China, seeking greater efficiency to keep its fast-growing economy on track, unveiled an ambitious government revamp yesterday as parliament prepared to finalize the transition to a new generation of leaders.
China's third major government restructuring in a decade will create several US-style regulatory bodies, notably a banking commission, a state asset management commission and a food and drug administration. The last overhaul in 1998 was aimed at whacking the fat from a notoriously bloated and insulated bureaucracy that stifled business and frustrated even top leaders with its resistance to change.
This year's makeover aimed not only at cutting red tape, but at eliminating bureaucratic overlap that slowed reform as rival ministries battled for control of key areas such as banking, trade and the state sector.
PHOTO: AFP
The restructuring proposed by the State Council, or cabinet, was presented to the rubber-stamp National People's Congress on Thursday.
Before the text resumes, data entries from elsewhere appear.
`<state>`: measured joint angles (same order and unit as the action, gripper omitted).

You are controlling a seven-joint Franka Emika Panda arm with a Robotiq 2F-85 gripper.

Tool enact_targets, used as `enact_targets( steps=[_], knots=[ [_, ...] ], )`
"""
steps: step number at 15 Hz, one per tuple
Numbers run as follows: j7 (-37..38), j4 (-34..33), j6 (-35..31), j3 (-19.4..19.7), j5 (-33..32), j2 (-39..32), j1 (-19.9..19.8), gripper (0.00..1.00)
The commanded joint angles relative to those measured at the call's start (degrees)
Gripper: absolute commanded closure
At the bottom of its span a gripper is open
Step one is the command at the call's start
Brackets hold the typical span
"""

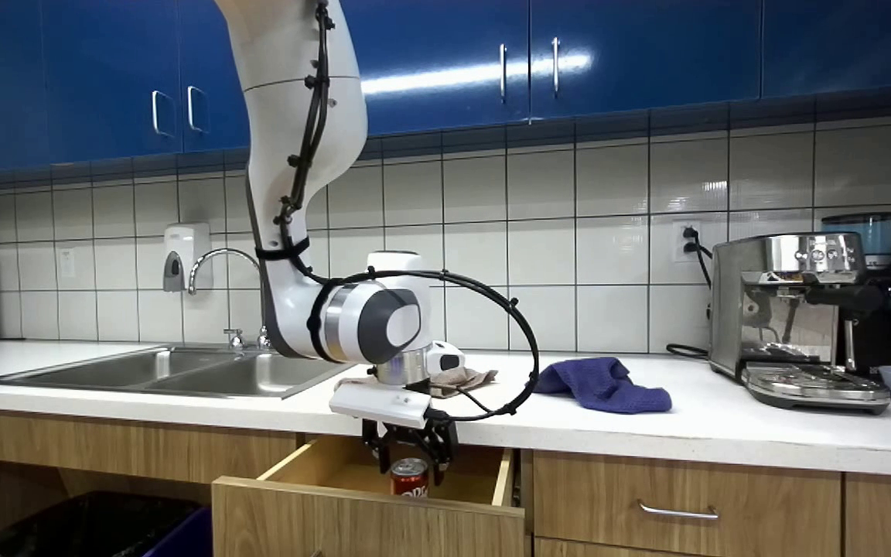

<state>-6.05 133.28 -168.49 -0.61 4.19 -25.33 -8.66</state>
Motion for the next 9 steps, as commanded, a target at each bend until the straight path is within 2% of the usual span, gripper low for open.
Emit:
enact_targets(
  steps=[1,9],
  knots=[
    [-2.59,2.51,-0.52,-3.04,1.16,3.24,-2.91,0.00],
    [-2.70,7.14,-0.49,-3.09,1.57,9.20,-3.29,0.00]
  ],
)
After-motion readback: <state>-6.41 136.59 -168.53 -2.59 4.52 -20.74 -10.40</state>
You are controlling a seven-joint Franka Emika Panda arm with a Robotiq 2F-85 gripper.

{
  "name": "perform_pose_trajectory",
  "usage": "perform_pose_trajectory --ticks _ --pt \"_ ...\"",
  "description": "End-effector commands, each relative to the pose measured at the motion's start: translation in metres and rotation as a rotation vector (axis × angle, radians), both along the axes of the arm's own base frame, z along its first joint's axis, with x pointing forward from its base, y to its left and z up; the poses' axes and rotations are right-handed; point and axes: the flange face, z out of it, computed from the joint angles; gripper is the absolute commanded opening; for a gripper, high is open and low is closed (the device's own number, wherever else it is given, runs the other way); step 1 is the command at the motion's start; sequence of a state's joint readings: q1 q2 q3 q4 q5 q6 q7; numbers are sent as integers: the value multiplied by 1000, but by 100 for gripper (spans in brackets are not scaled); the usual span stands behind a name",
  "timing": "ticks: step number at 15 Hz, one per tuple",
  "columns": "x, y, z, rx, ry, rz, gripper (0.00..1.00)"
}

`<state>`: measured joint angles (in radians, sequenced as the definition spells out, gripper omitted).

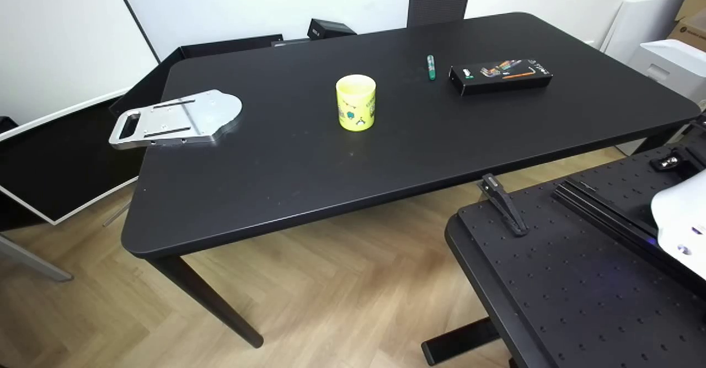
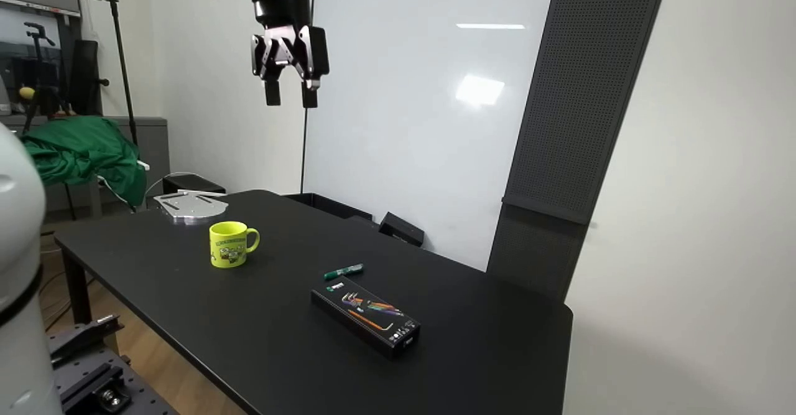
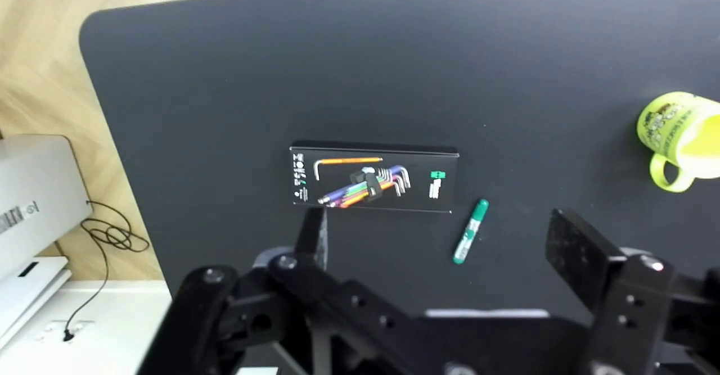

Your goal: Put the marker in the green cup

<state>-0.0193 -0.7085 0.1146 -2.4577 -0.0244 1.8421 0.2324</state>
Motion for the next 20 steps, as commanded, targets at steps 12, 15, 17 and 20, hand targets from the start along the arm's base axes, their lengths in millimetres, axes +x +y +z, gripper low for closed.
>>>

It is due to approve the plan during its two-week annual session that started on Wednesday.
The session is also due to complete a leadership transition that began at the Communist Party Congress in November when Jiang Zemin handed over the party leadership to Hu Jintao.
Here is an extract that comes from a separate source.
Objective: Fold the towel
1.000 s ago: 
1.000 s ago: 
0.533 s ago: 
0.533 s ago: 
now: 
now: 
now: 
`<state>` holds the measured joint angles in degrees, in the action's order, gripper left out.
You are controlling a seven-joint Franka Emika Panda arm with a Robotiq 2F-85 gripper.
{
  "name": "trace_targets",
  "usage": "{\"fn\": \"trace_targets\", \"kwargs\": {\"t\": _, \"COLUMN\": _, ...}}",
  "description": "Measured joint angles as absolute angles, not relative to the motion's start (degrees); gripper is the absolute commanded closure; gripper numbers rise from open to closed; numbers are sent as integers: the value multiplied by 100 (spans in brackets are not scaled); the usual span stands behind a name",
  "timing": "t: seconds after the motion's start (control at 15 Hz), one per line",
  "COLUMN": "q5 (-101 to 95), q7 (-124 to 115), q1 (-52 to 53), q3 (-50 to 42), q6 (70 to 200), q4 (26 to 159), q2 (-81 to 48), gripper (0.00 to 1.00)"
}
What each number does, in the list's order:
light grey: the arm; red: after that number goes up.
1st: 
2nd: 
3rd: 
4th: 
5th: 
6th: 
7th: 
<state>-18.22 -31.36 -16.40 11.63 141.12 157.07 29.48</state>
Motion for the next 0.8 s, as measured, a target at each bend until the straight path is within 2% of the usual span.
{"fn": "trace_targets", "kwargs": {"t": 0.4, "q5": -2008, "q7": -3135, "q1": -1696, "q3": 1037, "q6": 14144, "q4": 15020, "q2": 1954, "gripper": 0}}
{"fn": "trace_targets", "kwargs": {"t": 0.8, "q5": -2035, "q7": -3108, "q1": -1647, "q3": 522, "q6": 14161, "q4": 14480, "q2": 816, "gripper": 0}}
Hu is due to take over as state president from Jiang and Wen Jiabao is expected to succeed Premier Zhu Rongji as economic tsar.
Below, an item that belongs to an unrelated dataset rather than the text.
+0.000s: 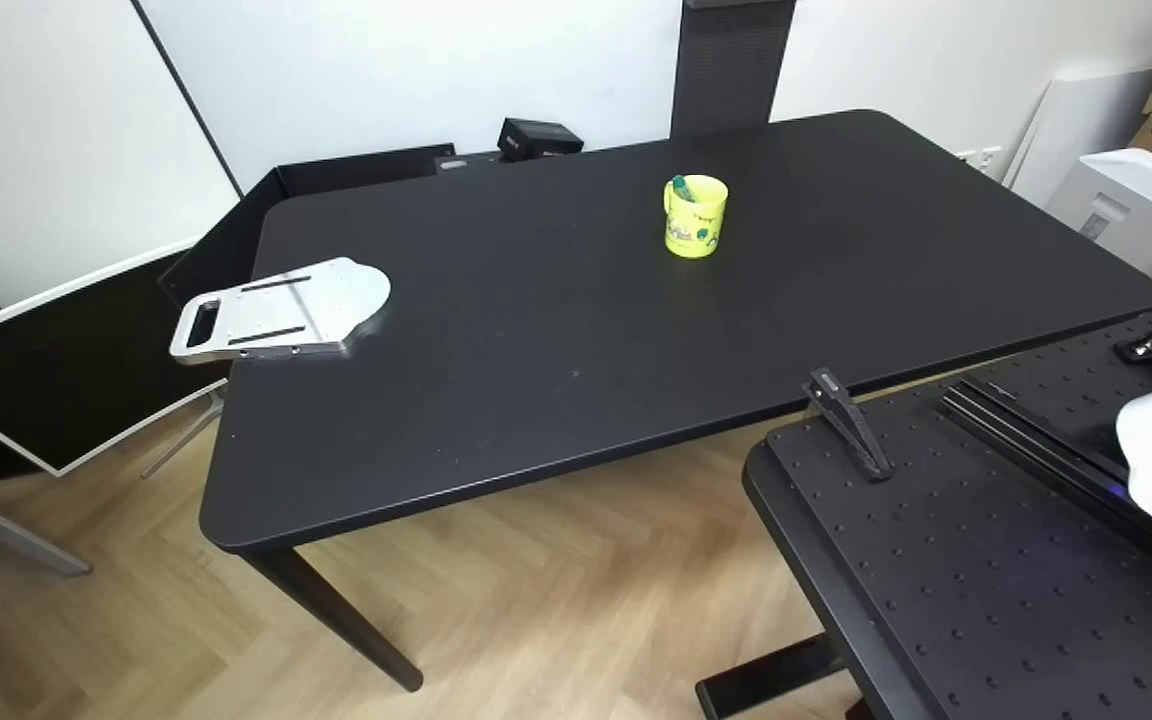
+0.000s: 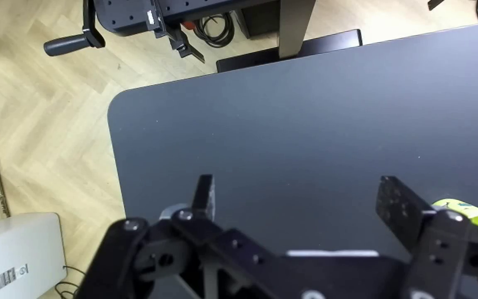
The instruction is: Take the marker out of the mug and put it on the table
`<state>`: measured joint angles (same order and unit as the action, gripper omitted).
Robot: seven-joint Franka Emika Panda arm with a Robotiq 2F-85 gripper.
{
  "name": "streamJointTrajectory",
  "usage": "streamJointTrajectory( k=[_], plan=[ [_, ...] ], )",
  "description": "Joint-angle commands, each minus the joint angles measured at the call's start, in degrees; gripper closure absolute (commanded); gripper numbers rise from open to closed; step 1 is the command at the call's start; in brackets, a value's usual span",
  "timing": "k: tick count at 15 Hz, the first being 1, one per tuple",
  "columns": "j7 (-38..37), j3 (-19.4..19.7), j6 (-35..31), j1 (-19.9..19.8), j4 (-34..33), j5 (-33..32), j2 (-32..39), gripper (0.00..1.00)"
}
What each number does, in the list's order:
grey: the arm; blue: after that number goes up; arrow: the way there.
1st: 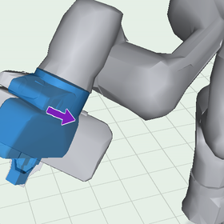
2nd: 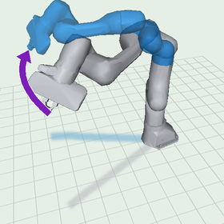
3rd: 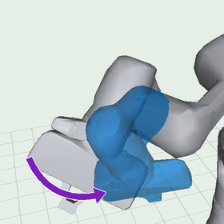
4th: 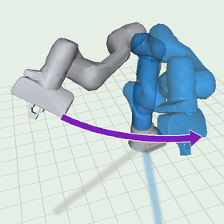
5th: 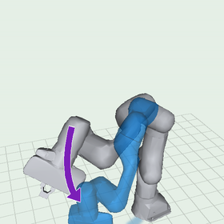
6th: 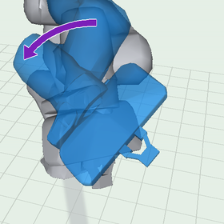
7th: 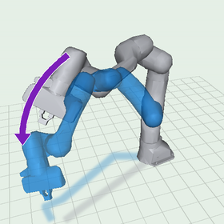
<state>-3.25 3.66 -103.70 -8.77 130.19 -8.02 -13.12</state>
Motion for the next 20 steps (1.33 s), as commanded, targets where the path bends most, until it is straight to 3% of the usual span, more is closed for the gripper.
streamJointTrajectory(
  k=[1,14,20],
  plan=[
    [-0.12,0.75,0.11,0.79,-0.08,-0.15,0.01,0.00],
    [2.54,1.37,-0.75,0.96,-0.73,-0.17,0.95,0.00],
    [6.88,1.10,-8.20,2.36,-0.58,0.92,1.82,0.00]
  ],
)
The revamp comes as the world's sixth-biggest economy casts about for ways to keep revving in high gear amid problems such as the lay-off of millions of workers at ailing state firms and farmers frustrated with stalling incomes.
"The reforms are necessary because the government has to react to the shifting towards a market economy," said Wang Zhimin, a parliament delegate from Shandong, a province in eastern China that has been at the forefront of the boom.
"It is also part of the modernisation process that has to follow now that we have entered the World Trade Organization," Wang said at Beijing's Great Hall of the People.
China's gross domestic product -- the broadest gauge of economic activity -- rose eight percent last year, thanks to booming exports, a flood of foreign investment and hefty state spending on projects such as highways, bridges and power grids.
Beijing is aiming for 7 percent economic growth this year.
The changes should help achieve that, analysts said.
A new banking regulator will be carved out of the central People's Bank of China to help transform state banks from debt-laden tools of central planning into modern, market-savvy financial houses.
Bank reform is also aimed at boosting lending to the private sector, which accounts for most of China's economic growth but is still starved for cash as lenders stick to government-backed state firms.
"Who is creating jobs? It's not the government, it's not the state firms, it's the private sector. But it's sad to see the private sector has very little access to credit. Money cannot get to the guy who can generate jobs," said Qu Hongbin, an economist with HSBC in Hong Kong.
A new state asset management commission will be essentially a giant holding company overseeing still-sizeable government stakes in thousands of state-run companies.
"You get an organisation which can have sole responsibility for managing the state companies, which should help to make them accountable for the success or failure of policies in that area," Qu said.
"In the past you had more than eight ministries with their fingers in this issue, but when there was a problem, people would say, well it's not my problem," Qu said.